• Given data
_ _ _

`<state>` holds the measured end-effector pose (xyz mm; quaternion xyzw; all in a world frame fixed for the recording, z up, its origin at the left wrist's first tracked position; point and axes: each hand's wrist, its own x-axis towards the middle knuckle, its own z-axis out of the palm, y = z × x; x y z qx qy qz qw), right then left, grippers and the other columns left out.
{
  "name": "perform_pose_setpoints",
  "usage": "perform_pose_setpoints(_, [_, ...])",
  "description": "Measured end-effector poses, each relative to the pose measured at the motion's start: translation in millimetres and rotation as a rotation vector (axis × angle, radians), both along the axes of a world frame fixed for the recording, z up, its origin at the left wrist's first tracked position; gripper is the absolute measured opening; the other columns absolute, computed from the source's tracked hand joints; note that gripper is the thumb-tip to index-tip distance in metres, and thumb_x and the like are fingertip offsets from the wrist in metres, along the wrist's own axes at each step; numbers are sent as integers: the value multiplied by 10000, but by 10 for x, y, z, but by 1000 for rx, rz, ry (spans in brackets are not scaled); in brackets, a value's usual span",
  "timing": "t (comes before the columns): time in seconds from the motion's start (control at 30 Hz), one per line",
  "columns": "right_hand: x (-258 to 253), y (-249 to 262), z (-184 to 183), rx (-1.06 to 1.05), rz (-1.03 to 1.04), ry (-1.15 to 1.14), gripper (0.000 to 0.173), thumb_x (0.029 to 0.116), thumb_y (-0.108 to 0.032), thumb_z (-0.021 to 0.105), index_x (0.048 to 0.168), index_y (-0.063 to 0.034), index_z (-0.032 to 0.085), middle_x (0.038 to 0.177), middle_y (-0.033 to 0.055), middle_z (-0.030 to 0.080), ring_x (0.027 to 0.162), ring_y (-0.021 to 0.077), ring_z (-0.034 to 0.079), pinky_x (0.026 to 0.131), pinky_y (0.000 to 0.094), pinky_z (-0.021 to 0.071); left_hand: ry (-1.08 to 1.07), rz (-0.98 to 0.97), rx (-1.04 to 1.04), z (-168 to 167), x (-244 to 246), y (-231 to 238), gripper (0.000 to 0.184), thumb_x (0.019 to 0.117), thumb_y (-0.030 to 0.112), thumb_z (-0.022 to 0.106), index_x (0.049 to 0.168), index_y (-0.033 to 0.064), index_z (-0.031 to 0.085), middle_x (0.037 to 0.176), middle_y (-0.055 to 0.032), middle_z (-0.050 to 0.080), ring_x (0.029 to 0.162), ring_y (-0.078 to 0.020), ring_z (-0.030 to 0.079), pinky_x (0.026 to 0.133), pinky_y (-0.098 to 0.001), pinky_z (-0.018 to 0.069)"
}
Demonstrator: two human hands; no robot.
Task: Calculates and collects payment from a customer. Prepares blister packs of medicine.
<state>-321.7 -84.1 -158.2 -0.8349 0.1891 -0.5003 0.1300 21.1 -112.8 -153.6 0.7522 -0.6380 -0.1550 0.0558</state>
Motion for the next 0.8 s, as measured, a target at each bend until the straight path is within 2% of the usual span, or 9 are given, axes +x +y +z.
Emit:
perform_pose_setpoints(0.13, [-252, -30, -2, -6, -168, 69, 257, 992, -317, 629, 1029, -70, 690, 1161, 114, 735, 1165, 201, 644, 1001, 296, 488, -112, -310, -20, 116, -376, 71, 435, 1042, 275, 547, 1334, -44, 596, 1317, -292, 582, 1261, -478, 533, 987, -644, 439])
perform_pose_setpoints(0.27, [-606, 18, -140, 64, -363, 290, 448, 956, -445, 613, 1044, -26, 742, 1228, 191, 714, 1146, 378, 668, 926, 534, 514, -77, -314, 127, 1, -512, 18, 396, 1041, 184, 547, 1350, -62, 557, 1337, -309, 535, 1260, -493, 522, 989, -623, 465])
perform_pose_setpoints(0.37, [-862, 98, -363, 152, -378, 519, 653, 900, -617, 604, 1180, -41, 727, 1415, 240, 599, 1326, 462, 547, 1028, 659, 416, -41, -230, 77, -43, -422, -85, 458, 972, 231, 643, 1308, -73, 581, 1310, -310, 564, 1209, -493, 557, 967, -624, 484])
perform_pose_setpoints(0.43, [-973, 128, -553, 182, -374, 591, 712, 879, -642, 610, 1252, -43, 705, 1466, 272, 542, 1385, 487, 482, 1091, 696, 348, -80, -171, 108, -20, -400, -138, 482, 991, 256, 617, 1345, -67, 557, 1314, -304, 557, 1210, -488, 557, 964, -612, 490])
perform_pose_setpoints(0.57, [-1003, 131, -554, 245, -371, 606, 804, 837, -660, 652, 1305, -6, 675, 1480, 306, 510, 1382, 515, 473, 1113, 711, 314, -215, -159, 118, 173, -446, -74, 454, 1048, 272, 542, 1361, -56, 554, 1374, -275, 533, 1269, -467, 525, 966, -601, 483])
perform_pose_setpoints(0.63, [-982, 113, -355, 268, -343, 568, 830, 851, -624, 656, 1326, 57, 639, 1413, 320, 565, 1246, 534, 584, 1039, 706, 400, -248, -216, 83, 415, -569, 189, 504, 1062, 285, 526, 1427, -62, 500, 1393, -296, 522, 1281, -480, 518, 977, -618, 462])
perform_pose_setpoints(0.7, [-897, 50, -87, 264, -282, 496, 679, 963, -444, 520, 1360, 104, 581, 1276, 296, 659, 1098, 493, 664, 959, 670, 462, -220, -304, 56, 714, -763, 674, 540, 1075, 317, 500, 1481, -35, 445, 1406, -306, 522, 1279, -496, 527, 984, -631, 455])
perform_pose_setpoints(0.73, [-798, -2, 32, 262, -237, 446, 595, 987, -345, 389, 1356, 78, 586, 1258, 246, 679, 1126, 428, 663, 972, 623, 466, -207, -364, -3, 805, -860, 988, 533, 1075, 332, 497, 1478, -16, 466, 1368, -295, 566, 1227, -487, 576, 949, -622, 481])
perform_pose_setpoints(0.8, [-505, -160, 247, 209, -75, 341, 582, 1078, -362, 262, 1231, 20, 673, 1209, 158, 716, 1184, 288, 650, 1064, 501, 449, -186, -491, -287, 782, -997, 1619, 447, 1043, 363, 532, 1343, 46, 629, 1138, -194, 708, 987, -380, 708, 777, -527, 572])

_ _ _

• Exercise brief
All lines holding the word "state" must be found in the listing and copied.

• Solution
`<state>` holds the measured end-effector pose (xyz mm; quaternion xyzw; all in a world frame fixed for the recording, z up, its origin at the left wrist's first tracked position; point and axes: each hand's wrist, its own x-axis towards the middle knuckle, its own z-axis out of the palm, y = z × x; x y z qx qy qz qw), right then left, grippers and the other columns left out.
<state>-321.7 -84.1 -158.2 -0.8349 0.1891 -0.5003 0.1300 21.1 -112.8 -153.6 0.7522 -0.6380 -0.1550 0.0558</state>

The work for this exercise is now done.